You’re not obliged to use a solicitor to make an Advance Decision or an LPA but it is advisable to do so, given that there are a number of potential pitfalls that are not immediately obvious from reading the forms. Completing the forms in a certain way will not prevent them from being registered but can render them useless – particularly if you don’t appoint your attorneys or replacement attorneys correctly, if you contradict yourself on the form, or if your Advance Decision and LPA conflicts.
Am I likely to need either document?
It is easy to fall into the trap of thinking it will never happen to you. Dementia, stroke and brain injury can affect people of all ages – and without any such documents in place, someone close to you will need to apply for a Court Order to make decisions on your behalf. This is a very expensive and lengthy process.
Despite the fact that even young people suffer from these debilitative conditions, Advance Decisions are rare – with only around 5% of people in the UK having made one. Understandably, most of us prefer not to contemplate that we would ever find ourselves in this position. However, the cost and trauma to our families if we do not put these simple legal documents in place is significant, causing substantial stress at an already very difficult time.
A recent case
The High Court recently considered the case of an elderly patient suffering from advanced dementia. The patient was unable to swallow and the hospital therefore inserted an nasogastric tube. Such tubes are uncomfortable for patients and come with a risk of being dislodged. The patient’s relatives did not want the tube to be used, and although the reason for their objection was not too clear, the Court had to weigh up the pros and cons of the treatment before concluding it should be permitted.

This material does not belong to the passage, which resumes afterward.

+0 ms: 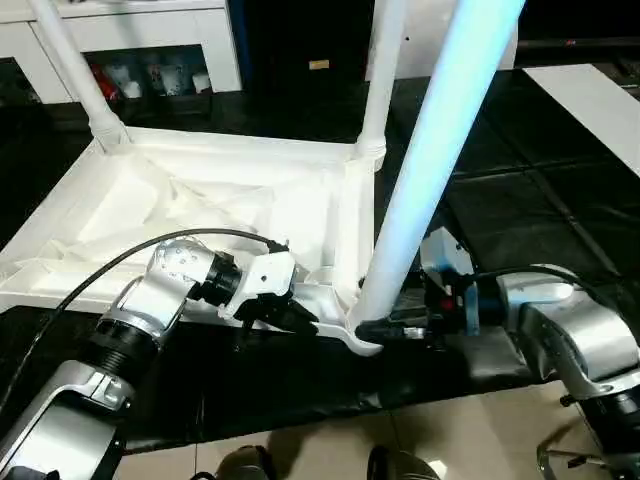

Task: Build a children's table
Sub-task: Rotate leg to tighten

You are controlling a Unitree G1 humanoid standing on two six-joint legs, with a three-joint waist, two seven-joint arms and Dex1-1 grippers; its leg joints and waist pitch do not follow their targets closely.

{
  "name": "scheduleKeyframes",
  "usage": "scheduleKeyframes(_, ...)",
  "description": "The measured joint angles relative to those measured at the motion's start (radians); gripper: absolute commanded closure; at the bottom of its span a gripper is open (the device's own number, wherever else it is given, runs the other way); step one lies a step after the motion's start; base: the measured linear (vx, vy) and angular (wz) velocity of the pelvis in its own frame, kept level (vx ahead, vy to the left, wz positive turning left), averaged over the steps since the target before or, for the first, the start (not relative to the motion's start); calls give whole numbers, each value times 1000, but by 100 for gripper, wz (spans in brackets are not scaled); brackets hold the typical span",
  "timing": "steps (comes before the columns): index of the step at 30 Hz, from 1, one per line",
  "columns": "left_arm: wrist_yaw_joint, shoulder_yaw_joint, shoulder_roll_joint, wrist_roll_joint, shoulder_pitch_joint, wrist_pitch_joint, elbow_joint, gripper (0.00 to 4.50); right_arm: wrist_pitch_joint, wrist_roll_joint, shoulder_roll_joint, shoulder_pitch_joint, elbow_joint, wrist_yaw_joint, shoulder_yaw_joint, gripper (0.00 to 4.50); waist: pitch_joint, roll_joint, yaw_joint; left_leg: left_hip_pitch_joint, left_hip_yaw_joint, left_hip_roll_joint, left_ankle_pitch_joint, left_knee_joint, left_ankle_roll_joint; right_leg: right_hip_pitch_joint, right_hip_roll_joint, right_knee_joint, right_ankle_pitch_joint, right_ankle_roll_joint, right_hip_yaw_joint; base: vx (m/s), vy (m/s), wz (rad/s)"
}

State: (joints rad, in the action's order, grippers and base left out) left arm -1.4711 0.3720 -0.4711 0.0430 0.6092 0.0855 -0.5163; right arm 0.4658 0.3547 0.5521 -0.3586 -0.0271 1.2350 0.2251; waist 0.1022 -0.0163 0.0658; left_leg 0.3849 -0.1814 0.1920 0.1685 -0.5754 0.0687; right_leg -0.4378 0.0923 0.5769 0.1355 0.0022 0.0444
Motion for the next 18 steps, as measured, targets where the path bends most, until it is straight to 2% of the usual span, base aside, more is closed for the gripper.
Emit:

Ask yourself in this scenario whether you would have wanted the uncomfortable tube to be inserted, assuming that you had advance dementia. Most people will feel quite strongly one way or the other. An Advance Decision and LPA allows you to communicate these feelings.
Prior to delivering the judgement, Mr Justice Francis noted that people ought to be encouraged to make Living Wills, so that “these cases would be resolved much more easily”. Such litigation is stressful for everyone involved: the family, supporters and the medical team. The cost is also typically covered by the state. A Living Will would have allowed the patient to specify in advance whether they wanted such a treatment, without the stress and expense of going to Court.